Aaron Kirunda of enjuba echoes these sentiments, adding that literacy efforts in Africa would do best to cultivate the field as a whole from publishing to reading. By investing in education through the Uganda Spelling Bee (which at one time had a competition in local languages), a publishing house for children’s stories, and an early childhood learning “laboratory,” enjuba is looking to catalyze long-term development from the community level. Kirunda is no stranger to the challenges of publishing in Africa — as well as the issue of book dumping, in which organizations in Western countries send shipping containers of donated texts that are not actually useful and become a burden for the local recipient organization to dispose of. Localization of literacy includes reducing reliance on foreign published content, along with encouraging consumption of locally-produced materials, in the service of creating opportunities for individuals and communities to see themselves within the pages. As is the case with other such initiatives, Nyana Kakoma was not expecting to see the fruits of Sooo Many Stories’ labors until several years had lapsed.
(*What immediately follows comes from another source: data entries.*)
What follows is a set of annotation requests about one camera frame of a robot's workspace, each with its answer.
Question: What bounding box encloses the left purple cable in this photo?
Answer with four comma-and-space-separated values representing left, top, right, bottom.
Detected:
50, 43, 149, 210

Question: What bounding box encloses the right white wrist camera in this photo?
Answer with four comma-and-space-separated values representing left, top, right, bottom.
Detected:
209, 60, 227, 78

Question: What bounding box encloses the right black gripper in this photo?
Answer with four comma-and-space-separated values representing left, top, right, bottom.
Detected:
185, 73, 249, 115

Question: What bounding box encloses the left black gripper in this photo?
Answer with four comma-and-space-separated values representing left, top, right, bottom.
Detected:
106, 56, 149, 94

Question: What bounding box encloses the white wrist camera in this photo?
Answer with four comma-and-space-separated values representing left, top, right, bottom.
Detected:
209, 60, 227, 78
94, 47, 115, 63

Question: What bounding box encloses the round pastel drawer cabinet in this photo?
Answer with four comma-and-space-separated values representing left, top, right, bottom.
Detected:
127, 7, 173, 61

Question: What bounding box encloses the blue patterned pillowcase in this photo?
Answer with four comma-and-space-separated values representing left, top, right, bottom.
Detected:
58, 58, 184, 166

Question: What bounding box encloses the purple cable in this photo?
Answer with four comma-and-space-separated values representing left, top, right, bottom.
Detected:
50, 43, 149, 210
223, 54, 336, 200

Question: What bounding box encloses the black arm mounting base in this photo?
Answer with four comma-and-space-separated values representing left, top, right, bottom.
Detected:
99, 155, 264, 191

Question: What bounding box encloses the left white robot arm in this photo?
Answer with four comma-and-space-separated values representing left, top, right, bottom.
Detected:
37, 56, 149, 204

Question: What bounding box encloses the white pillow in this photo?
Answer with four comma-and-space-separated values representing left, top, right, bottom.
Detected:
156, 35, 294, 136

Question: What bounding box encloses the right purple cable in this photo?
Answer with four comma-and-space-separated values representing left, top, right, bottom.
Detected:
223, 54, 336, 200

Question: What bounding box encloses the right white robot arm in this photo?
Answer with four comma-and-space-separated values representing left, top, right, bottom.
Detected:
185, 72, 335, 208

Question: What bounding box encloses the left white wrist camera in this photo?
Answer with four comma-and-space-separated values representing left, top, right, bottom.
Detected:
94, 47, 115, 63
However, she was recently pleasantly surprised to receive news from one Booked! member, a teenage girl who has been with the program since childhood, announcing that she was starting a small library of her own for kids in her neighborhood. With the collective efforts of our partners, including Jifundishe in Tanzania and 40 Days Over 40 Smiles in Uganda, literacy can be an effective tool for sustainable localization through improved learning outcomes that support better homegrown leadership up the road.